The answer should consist of each line below that contains the word "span".
START COLLECTED DATA
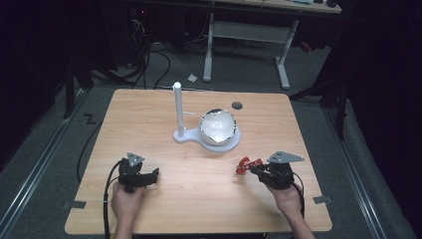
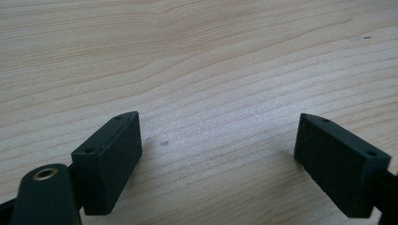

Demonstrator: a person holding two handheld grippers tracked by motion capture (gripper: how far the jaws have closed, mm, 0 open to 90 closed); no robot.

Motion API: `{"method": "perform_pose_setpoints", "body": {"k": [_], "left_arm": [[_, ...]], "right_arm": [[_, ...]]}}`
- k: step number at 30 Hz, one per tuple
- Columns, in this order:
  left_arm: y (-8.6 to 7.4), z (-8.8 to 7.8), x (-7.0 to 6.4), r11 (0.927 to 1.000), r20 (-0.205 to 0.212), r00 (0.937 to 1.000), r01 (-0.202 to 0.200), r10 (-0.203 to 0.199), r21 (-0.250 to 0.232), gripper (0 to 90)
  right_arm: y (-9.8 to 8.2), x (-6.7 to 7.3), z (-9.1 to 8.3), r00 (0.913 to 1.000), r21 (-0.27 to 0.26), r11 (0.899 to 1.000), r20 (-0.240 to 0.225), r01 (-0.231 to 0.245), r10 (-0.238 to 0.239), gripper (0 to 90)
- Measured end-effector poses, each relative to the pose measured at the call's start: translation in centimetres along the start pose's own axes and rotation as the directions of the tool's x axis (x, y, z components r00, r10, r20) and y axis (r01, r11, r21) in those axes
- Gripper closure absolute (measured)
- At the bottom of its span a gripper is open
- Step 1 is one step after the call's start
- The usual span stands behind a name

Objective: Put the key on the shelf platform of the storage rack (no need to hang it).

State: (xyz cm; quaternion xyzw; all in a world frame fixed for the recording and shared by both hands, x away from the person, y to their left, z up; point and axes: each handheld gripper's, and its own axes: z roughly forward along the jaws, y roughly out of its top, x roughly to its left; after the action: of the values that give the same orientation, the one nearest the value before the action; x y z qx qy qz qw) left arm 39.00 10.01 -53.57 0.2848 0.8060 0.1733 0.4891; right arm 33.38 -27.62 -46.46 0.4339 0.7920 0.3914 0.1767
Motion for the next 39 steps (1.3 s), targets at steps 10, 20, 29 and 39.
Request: {"method": "perform_pose_setpoints", "body": {"k": [10,20,29,39], "left_arm": [[0.0,0.0,0.0,1.0000,0.002,1.0000,-0.001,0.001,0.003,15.8],[0.0,0.0,0.0,0.9999,0.006,0.9999,-0.011,0.011,0.001,15.8],[-0.1,0.0,0.0,0.9999,0.005,0.9999,-0.011,0.011,0.000,15.7],[0.0,0.0,0.1,0.9999,0.007,0.9999,-0.012,0.012,0.001,15.7]], "right_arm": [[0.8,-0.5,-1.1,0.9999,-0.047,0.999,-0.007,-0.012,0.012,74.9],[2.4,-1.1,-1.9,0.9998,-0.075,0.997,-0.015,-0.015,0.014,79.7],[4.4,-1.0,-2.0,0.9994,-0.090,0.996,-0.025,0.023,-0.026,80.8],[6.7,-0.9,-1.4,0.9974,-0.088,0.995,-0.047,0.051,-0.055,81.0]]}}
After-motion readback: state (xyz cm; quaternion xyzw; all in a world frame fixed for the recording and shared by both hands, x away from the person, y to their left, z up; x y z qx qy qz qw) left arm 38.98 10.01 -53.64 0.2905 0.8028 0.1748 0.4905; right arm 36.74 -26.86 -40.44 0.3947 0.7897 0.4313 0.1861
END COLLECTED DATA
RESULT FOR THIS EXERCISE –
- At the bottom of its span a gripper is open
- The usual span stands behind a name

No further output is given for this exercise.